• **Exercise directions**:
Nothing but the pictures should be left out when you copy the records exactly.

• **Excerpted data**:
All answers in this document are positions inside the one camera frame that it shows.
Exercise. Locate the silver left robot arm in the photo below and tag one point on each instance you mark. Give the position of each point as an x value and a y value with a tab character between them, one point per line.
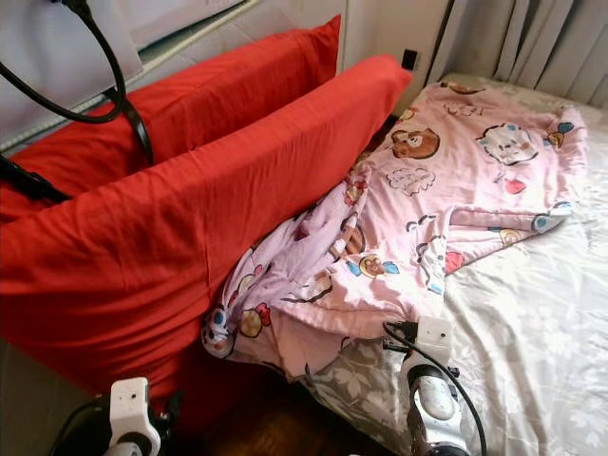
133	451

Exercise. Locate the beige floral bedspread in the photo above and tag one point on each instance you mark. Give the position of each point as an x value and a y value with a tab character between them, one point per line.
532	332

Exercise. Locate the dark wall socket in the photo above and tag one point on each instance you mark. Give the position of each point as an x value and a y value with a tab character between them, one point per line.
409	59

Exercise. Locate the grey pleated curtain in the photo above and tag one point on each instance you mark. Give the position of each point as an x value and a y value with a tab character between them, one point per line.
522	43

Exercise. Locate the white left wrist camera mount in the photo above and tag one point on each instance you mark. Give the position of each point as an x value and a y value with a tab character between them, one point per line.
131	410

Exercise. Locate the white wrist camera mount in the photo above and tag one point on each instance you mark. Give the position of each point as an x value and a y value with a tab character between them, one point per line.
131	410
435	337

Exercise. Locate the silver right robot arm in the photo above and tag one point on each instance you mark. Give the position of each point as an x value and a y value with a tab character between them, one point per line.
435	399

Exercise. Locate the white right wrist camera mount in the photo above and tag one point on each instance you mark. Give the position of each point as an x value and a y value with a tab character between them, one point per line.
435	337

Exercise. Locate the grey quilted pad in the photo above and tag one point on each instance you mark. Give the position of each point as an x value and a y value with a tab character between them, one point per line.
33	408

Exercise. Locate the pink cartoon print blanket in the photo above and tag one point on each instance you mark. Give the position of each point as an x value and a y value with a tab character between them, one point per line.
456	190

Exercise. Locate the pale grey flat panel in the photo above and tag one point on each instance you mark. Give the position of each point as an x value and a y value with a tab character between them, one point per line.
57	47

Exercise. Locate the red fabric sofa cushion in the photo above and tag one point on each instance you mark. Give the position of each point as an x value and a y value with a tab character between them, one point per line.
152	266
228	104

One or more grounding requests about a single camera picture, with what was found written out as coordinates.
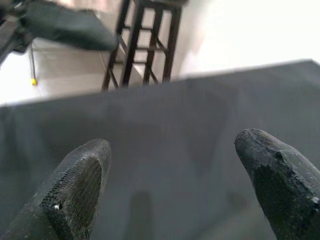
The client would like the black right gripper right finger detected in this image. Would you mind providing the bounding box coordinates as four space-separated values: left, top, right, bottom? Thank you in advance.
234 128 320 240

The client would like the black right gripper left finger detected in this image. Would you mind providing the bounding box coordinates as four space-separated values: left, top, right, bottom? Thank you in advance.
0 138 112 240

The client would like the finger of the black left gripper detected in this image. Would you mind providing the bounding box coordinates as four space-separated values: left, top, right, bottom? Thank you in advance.
21 2 118 52

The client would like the beige hanging cloth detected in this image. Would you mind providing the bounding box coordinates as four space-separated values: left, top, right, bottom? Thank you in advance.
53 0 126 12

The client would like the grey pole with yellow foot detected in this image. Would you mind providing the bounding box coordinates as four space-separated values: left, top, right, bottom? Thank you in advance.
29 46 38 86

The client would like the black wooden stool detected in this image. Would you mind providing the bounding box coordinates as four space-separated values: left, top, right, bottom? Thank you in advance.
101 0 183 92

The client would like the black tablecloth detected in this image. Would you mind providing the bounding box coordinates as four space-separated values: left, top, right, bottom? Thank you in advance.
0 58 320 240

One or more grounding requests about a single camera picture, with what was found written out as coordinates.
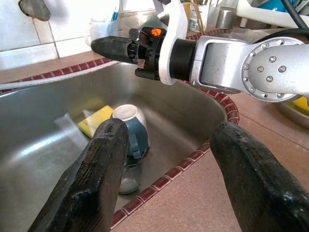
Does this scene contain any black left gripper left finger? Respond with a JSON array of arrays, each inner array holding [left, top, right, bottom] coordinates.
[[28, 118, 130, 232]]

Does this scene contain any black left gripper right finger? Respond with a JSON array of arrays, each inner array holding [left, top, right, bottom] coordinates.
[[210, 121, 309, 232]]

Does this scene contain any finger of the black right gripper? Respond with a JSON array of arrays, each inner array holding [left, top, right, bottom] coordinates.
[[91, 36, 133, 65]]

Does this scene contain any steel spoon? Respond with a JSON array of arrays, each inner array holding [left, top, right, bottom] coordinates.
[[118, 164, 141, 195]]

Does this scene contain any blue mug with white rabbit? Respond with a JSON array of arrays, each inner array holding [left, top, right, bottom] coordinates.
[[112, 103, 151, 160]]

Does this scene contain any steel bowl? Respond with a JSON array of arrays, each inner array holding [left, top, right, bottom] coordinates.
[[275, 101, 309, 130]]

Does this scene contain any yellow plastic bowl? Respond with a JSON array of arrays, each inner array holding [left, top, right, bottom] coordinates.
[[291, 96, 309, 110]]

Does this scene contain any thick yellow sponge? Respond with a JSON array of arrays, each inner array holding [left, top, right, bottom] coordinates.
[[182, 1, 192, 16]]

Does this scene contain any steel sink basin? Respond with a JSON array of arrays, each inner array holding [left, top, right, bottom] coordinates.
[[0, 61, 229, 232]]

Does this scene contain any thin yellow sponge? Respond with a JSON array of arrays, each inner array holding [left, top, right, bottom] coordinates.
[[77, 104, 115, 139]]

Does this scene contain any clear plastic utensil holder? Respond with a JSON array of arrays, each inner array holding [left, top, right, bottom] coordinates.
[[204, 4, 219, 32]]

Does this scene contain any steel pot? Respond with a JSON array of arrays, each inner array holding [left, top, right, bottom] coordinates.
[[215, 9, 237, 30]]

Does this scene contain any white dish rack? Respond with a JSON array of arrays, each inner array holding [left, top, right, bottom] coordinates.
[[236, 0, 309, 29]]

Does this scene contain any blue plastic dish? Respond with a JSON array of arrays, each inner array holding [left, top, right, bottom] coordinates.
[[258, 0, 300, 12]]

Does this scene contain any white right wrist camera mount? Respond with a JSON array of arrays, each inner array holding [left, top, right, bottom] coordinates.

• **Result**:
All answers in this document are positions inside the one camera frame that it shows.
Exercise. Locate the silver left robot arm in the photo below and tag one point on each instance you mark. Give the position of each point as an x value and a y value with a tab character between them, one point per line.
133	451

Exercise. Locate the beige floral bedspread in the photo above and tag one point on each instance you mark. Give the position of each point as an x value and a y value with a tab character between them, one point per line.
532	332

Exercise. Locate the dark wall socket in the photo above and tag one point on each instance you mark. Give the position of each point as an x value and a y value with a tab character between them, one point per line.
409	59

Exercise. Locate the grey pleated curtain in the photo above and tag one point on each instance you mark. Give the position of each point as an x value and a y value with a tab character between them, one point per line.
522	43

Exercise. Locate the white left wrist camera mount in the photo above and tag one point on each instance you mark. Give the position of each point as an x value and a y value with a tab character between them, one point per line.
131	410

Exercise. Locate the white wrist camera mount in the photo above and tag one point on each instance you mark. Give the position of each point as an x value and a y value with a tab character between them, one point per line.
131	410
435	337

Exercise. Locate the silver right robot arm in the photo above and tag one point on each instance you mark. Give the position of each point as an x value and a y value with a tab character between them, one point per line.
435	399

Exercise. Locate the white right wrist camera mount in the photo above and tag one point on each instance you mark. Give the position of each point as an x value and a y value with a tab character between them, one point per line.
435	337

Exercise. Locate the grey quilted pad in the photo above and tag one point on each instance you mark. Give the position of each point as an x value and a y value with a tab character between them, one point per line.
33	408

Exercise. Locate the pink cartoon print blanket in the photo above and tag one point on each instance you mark. Give the position of each point as an x value and a y value with a tab character between them, one point per line.
456	190

Exercise. Locate the pale grey flat panel in the photo above and tag one point on each instance you mark. Give the position of each point as an x value and a y value with a tab character between them, one point per line.
57	47

Exercise. Locate the red fabric sofa cushion in the photo above and tag one point on each instance you mark. Give the position of each point as an x value and a y value with a tab character between them, one point per line.
152	266
228	104

One or more grounding requests about a single camera picture, with what was found written out as coordinates.
The client would like the black right gripper right finger detected in this image. Would you mind providing the bounding box coordinates as four space-separated values: left, top, right, bottom? Thank you in advance.
234 128 320 240

The client would like the black right gripper left finger detected in this image. Would you mind providing the bounding box coordinates as four space-separated values: left, top, right, bottom? Thank you in advance.
0 138 112 240

The client would like the finger of the black left gripper detected in this image. Would you mind providing the bounding box coordinates as four space-separated values: left, top, right, bottom? Thank you in advance.
21 2 118 52

The client would like the beige hanging cloth detected in this image. Would you mind providing the bounding box coordinates as four space-separated values: left, top, right, bottom? Thank you in advance.
53 0 126 12

The client would like the grey pole with yellow foot detected in this image. Would you mind providing the bounding box coordinates as four space-separated values: left, top, right, bottom? Thank you in advance.
29 46 38 86

The client would like the black wooden stool detected in this image. Would you mind providing the bounding box coordinates as four space-separated values: left, top, right, bottom? Thank you in advance.
101 0 183 92

The client would like the black tablecloth detected in this image. Would you mind providing the bounding box coordinates as four space-separated values: left, top, right, bottom? Thank you in advance.
0 58 320 240

One or more grounding requests about a single camera picture, with what was found written out as coordinates.
Does this scene contain any black left gripper left finger? Respond with a JSON array of arrays, each inner array holding [left, top, right, bottom] coordinates.
[[28, 118, 130, 232]]

Does this scene contain any black left gripper right finger? Respond with a JSON array of arrays, each inner array holding [left, top, right, bottom] coordinates.
[[210, 121, 309, 232]]

Does this scene contain any finger of the black right gripper? Respond with a JSON array of arrays, each inner array holding [left, top, right, bottom] coordinates.
[[91, 36, 133, 65]]

Does this scene contain any steel spoon? Respond with a JSON array of arrays, each inner array holding [left, top, right, bottom] coordinates.
[[118, 164, 141, 195]]

Does this scene contain any blue mug with white rabbit? Respond with a JSON array of arrays, each inner array holding [left, top, right, bottom] coordinates.
[[112, 103, 151, 160]]

Does this scene contain any steel bowl? Respond with a JSON array of arrays, each inner array holding [left, top, right, bottom] coordinates.
[[275, 101, 309, 130]]

Does this scene contain any yellow plastic bowl? Respond with a JSON array of arrays, each inner array holding [left, top, right, bottom] coordinates.
[[291, 96, 309, 110]]

Does this scene contain any thick yellow sponge? Respond with a JSON array of arrays, each inner array holding [left, top, right, bottom] coordinates.
[[182, 1, 192, 16]]

Does this scene contain any steel sink basin? Respond with a JSON array of arrays, each inner array holding [left, top, right, bottom] coordinates.
[[0, 61, 229, 232]]

Does this scene contain any thin yellow sponge? Respond with a JSON array of arrays, each inner array holding [left, top, right, bottom] coordinates.
[[77, 104, 115, 139]]

Does this scene contain any clear plastic utensil holder? Respond with a JSON array of arrays, each inner array holding [left, top, right, bottom] coordinates.
[[204, 4, 219, 32]]

Does this scene contain any steel pot? Respond with a JSON array of arrays, each inner array holding [left, top, right, bottom] coordinates.
[[215, 9, 237, 30]]

Does this scene contain any white dish rack? Respond with a JSON array of arrays, each inner array holding [left, top, right, bottom] coordinates.
[[236, 0, 309, 29]]

Does this scene contain any blue plastic dish? Respond with a JSON array of arrays, each inner array holding [left, top, right, bottom] coordinates.
[[258, 0, 300, 12]]

Does this scene contain any white right wrist camera mount? Respond with a JSON array of arrays, each inner array holding [left, top, right, bottom] coordinates.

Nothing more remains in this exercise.